American Ballet Theatre

Nicole Dekle Collins | February 01, 2006


American Ballet Theatre gave a sterling performance of German choreographer Kurt Jooss’ 1932 masterpiece, The Green Table, which received its much anticipated company première at City Center in October. The work, staged by Jooss’ daughter Anna Markard, would be welcome in the repertoire at any time, but as U.S. casualties mount in Iraq, it takes on topical force.

The Green Table opens with ten grotesquely masked diplomats in white tie and tails. They bob and bow, pace and posture to a lilting, tango rhythm that underscores their unctuous civility. But aggression is never far from the surface. The men shake their fists and lunge belligerently at one another across a green baize conference table. The scene ends when ten pistols emerge from ten trouser pockets: Shots ring out; the war is on.

Jooss came of age at the close of World War I, the bloodiest conflict Europe had known. It left him with a deeply cynical view of war and made him skeptical of man’s ability to keep the peace: The Green Table ends exactly as it began, with those hypocritical statesmen and their deadly pistols.

The choreographer subtitled his ballet “A Dance of Death in Eight Scenes,” and Death, the ballet’s central character, opens the second section. Costumed in thigh-skimming black shorts attached to the torso by a rib cage–like web of straps, Death has a fierce, weighty movement style.

Soloist David Hallberg imbued the role with menace and virility. He engraved each step with icy clarity. When he exited in a slow, stiff walk, his legs sliced across the space with a violence that reverberated through his long thighs. He lingered over the movements, making them disconcertingly sensual. When the tall dancer marched in place behind three hapless soldiers, his arms jerking in the air, he evoked an evil puppeteer or a diabolic conductor marking the beat of Fritz Cohen’s Weimar-inflected piano score.
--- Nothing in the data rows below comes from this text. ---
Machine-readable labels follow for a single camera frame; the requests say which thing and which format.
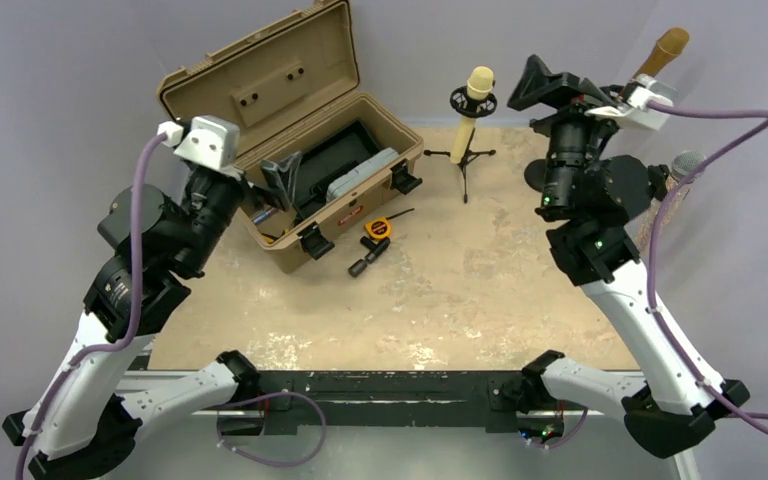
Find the cream microphone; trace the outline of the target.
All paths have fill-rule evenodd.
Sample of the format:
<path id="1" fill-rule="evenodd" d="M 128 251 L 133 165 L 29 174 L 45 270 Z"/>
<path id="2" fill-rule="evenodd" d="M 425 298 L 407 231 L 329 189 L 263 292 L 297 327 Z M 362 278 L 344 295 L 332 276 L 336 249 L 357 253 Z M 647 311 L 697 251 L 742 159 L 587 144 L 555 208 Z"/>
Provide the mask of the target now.
<path id="1" fill-rule="evenodd" d="M 478 66 L 473 69 L 466 84 L 452 92 L 450 105 L 461 116 L 450 151 L 453 164 L 458 164 L 465 155 L 477 119 L 495 111 L 494 86 L 494 72 L 489 67 Z"/>

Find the black tripod microphone stand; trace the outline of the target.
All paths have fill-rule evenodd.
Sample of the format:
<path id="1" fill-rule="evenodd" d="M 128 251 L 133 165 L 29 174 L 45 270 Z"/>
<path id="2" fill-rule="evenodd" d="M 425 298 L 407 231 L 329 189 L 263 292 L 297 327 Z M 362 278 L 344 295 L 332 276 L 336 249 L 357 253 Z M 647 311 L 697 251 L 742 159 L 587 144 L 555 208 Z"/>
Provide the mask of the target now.
<path id="1" fill-rule="evenodd" d="M 497 108 L 497 99 L 492 93 L 495 81 L 490 84 L 489 90 L 479 90 L 470 85 L 460 86 L 449 95 L 450 107 L 461 116 L 461 121 L 456 129 L 455 139 L 450 150 L 429 150 L 423 152 L 424 156 L 446 156 L 460 171 L 463 183 L 463 203 L 469 202 L 467 168 L 481 156 L 494 156 L 497 151 L 473 150 L 472 141 L 475 137 L 476 124 L 479 119 L 493 114 Z"/>

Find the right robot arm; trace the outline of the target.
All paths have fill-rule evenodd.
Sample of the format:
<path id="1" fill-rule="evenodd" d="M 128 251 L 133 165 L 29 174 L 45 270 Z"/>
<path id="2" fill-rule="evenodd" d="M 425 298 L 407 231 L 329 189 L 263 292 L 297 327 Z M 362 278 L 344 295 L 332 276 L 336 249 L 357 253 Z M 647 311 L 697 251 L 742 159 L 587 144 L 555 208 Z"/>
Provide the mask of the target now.
<path id="1" fill-rule="evenodd" d="M 640 75 L 626 96 L 592 81 L 554 73 L 531 55 L 508 106 L 537 104 L 551 115 L 531 122 L 549 141 L 537 214 L 558 269 L 606 316 L 641 369 L 626 377 L 581 365 L 549 350 L 527 364 L 519 386 L 501 393 L 522 412 L 566 401 L 614 418 L 649 454 L 666 459 L 698 445 L 731 406 L 749 398 L 738 380 L 722 377 L 694 349 L 648 285 L 648 272 L 626 225 L 650 206 L 666 174 L 641 160 L 606 158 L 608 140 L 626 125 L 658 129 L 649 110 L 665 101 L 658 82 Z"/>

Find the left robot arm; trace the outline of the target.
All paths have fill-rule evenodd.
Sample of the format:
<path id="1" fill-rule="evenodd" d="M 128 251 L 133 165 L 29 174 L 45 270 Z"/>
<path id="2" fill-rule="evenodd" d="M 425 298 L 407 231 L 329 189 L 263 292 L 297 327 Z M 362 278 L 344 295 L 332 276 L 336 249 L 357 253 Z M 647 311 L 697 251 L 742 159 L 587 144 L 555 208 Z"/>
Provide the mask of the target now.
<path id="1" fill-rule="evenodd" d="M 250 188 L 242 173 L 192 166 L 175 201 L 145 182 L 111 203 L 98 231 L 113 248 L 83 300 L 75 336 L 40 400 L 8 415 L 20 450 L 15 477 L 94 479 L 120 465 L 155 431 L 198 410 L 265 403 L 260 374 L 242 353 L 219 354 L 170 385 L 121 394 L 118 385 L 145 346 L 189 296 Z"/>

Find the black round base stand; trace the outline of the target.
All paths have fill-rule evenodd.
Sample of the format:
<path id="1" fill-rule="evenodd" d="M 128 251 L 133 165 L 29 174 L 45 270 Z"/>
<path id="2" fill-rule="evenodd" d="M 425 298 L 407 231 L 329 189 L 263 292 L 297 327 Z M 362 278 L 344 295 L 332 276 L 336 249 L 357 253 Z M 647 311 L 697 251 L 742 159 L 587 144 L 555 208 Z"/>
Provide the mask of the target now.
<path id="1" fill-rule="evenodd" d="M 546 168 L 545 159 L 536 159 L 526 165 L 523 177 L 525 183 L 534 191 L 540 192 L 544 188 Z"/>

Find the silver glitter microphone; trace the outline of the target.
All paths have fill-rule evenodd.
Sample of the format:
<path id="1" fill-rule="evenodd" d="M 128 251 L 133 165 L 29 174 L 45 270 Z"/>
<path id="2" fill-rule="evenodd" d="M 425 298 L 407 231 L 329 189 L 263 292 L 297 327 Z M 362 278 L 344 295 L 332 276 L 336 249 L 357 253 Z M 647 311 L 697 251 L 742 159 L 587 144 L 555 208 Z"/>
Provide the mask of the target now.
<path id="1" fill-rule="evenodd" d="M 666 226 L 672 215 L 677 210 L 681 201 L 689 193 L 695 178 L 688 184 L 679 188 L 679 183 L 690 174 L 698 165 L 706 160 L 706 155 L 698 150 L 686 150 L 678 154 L 672 161 L 669 168 L 669 175 L 664 182 L 664 188 L 655 196 L 649 209 L 643 215 L 643 220 L 635 236 L 635 245 L 642 255 L 646 255 L 652 238 L 653 224 L 660 210 L 662 201 L 667 195 L 674 193 L 673 200 L 668 204 L 666 213 L 663 215 L 661 226 Z"/>

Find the brown microphone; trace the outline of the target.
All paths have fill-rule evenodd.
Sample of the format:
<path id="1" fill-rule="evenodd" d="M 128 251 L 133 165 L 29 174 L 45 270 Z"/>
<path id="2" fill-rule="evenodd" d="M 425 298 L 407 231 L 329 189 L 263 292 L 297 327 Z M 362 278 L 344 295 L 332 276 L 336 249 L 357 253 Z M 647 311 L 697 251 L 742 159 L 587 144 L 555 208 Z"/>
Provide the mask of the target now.
<path id="1" fill-rule="evenodd" d="M 637 86 L 650 87 L 655 77 L 684 50 L 690 39 L 689 32 L 681 27 L 668 29 L 654 44 L 643 64 L 620 91 L 626 96 Z"/>

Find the black toolbox tray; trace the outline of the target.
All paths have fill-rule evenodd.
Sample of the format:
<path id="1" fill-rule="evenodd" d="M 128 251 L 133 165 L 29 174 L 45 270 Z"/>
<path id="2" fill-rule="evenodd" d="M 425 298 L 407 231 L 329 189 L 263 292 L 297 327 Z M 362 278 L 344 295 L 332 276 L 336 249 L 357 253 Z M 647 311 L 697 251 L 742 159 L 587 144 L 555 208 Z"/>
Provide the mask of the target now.
<path id="1" fill-rule="evenodd" d="M 328 185 L 381 150 L 360 119 L 303 154 L 296 177 L 295 205 L 322 203 Z"/>

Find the tan plastic toolbox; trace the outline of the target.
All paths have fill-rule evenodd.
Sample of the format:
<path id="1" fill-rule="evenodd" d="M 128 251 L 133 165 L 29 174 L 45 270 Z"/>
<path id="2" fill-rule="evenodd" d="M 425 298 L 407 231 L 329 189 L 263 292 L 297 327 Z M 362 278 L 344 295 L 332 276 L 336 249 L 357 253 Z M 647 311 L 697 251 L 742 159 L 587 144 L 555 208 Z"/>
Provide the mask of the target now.
<path id="1" fill-rule="evenodd" d="M 329 252 L 335 241 L 367 215 L 421 184 L 414 167 L 422 138 L 359 90 L 360 76 L 346 1 L 317 1 L 168 75 L 157 97 L 173 118 L 214 115 L 240 130 L 234 161 L 249 182 L 265 186 L 262 160 L 280 160 L 312 147 L 356 119 L 381 150 L 399 157 L 327 203 L 294 204 L 262 223 L 254 214 L 268 201 L 248 202 L 246 228 L 286 273 Z"/>

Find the grey plastic case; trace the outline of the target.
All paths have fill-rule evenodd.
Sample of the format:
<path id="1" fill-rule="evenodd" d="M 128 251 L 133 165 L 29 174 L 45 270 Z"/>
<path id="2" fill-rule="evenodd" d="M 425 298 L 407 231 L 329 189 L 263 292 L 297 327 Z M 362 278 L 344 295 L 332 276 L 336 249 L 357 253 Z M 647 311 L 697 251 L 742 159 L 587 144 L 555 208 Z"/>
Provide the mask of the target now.
<path id="1" fill-rule="evenodd" d="M 347 173 L 333 180 L 327 187 L 326 202 L 330 203 L 347 192 L 355 189 L 359 184 L 396 160 L 399 153 L 393 148 L 386 148 L 372 157 L 362 161 Z"/>

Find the yellow tape measure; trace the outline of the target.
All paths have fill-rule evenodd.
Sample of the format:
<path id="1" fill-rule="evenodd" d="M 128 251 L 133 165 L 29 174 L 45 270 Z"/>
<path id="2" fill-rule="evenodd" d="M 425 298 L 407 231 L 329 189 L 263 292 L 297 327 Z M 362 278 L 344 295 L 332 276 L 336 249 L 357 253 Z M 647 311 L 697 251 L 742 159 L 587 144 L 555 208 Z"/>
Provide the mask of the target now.
<path id="1" fill-rule="evenodd" d="M 386 217 L 379 217 L 364 226 L 366 234 L 374 241 L 381 241 L 392 234 L 392 226 Z"/>

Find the black cylindrical tool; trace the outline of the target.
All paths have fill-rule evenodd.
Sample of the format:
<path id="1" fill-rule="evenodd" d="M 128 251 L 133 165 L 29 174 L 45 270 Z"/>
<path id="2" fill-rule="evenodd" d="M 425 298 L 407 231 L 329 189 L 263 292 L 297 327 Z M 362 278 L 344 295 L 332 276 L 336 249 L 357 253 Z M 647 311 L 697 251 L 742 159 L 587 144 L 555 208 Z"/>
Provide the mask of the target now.
<path id="1" fill-rule="evenodd" d="M 348 268 L 349 275 L 352 278 L 357 278 L 370 264 L 374 263 L 388 249 L 390 243 L 391 239 L 389 237 L 378 241 L 367 236 L 361 237 L 360 244 L 364 246 L 368 252 Z"/>

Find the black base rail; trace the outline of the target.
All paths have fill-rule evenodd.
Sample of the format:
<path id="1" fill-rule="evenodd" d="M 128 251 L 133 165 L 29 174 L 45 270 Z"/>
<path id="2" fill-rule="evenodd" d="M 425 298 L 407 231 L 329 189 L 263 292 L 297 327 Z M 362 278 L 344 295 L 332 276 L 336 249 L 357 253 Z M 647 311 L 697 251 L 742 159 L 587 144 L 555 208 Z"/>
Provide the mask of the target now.
<path id="1" fill-rule="evenodd" d="M 481 428 L 512 433 L 523 415 L 559 415 L 557 401 L 527 389 L 518 370 L 264 370 L 228 401 L 261 410 L 268 435 L 300 426 Z"/>
Confident recruits, a stricken mother, tearful sweethearts—all succumb to this Grim Reaper, whose face is hideously made up in a German Expressionist manner. In a brothel, Death also forces himself on the Young Girl, danced with throat-catching desperation by Jennifer Alexander. There was a grisly tenderness to the way Hallberg bent over his prone victim for a lingering kiss that skimmed the full length of her lifeless figure.

Jooss considered the close alliance of movement, music, costumes and lighting essential to the impact of his dance-dramas. He approached dancemaking with the questioning spirit of the early moderns, and in The Green Table the result was a ballet of unusually concentrated narrative power.

The work is also a small jewel of close-knit ensemble dancing. Hallberg had the star part, but the 15 other members of the cast anchored the ballet with a moving dramatic intensity of their own. The première was a high point in a strong ABT season that also included revivals of Antony Tudor’s Dark Elegies and George Balanchine’s Apollo.

 

Nicole Dekle Collins is a freelance arts writer who specializes in dance.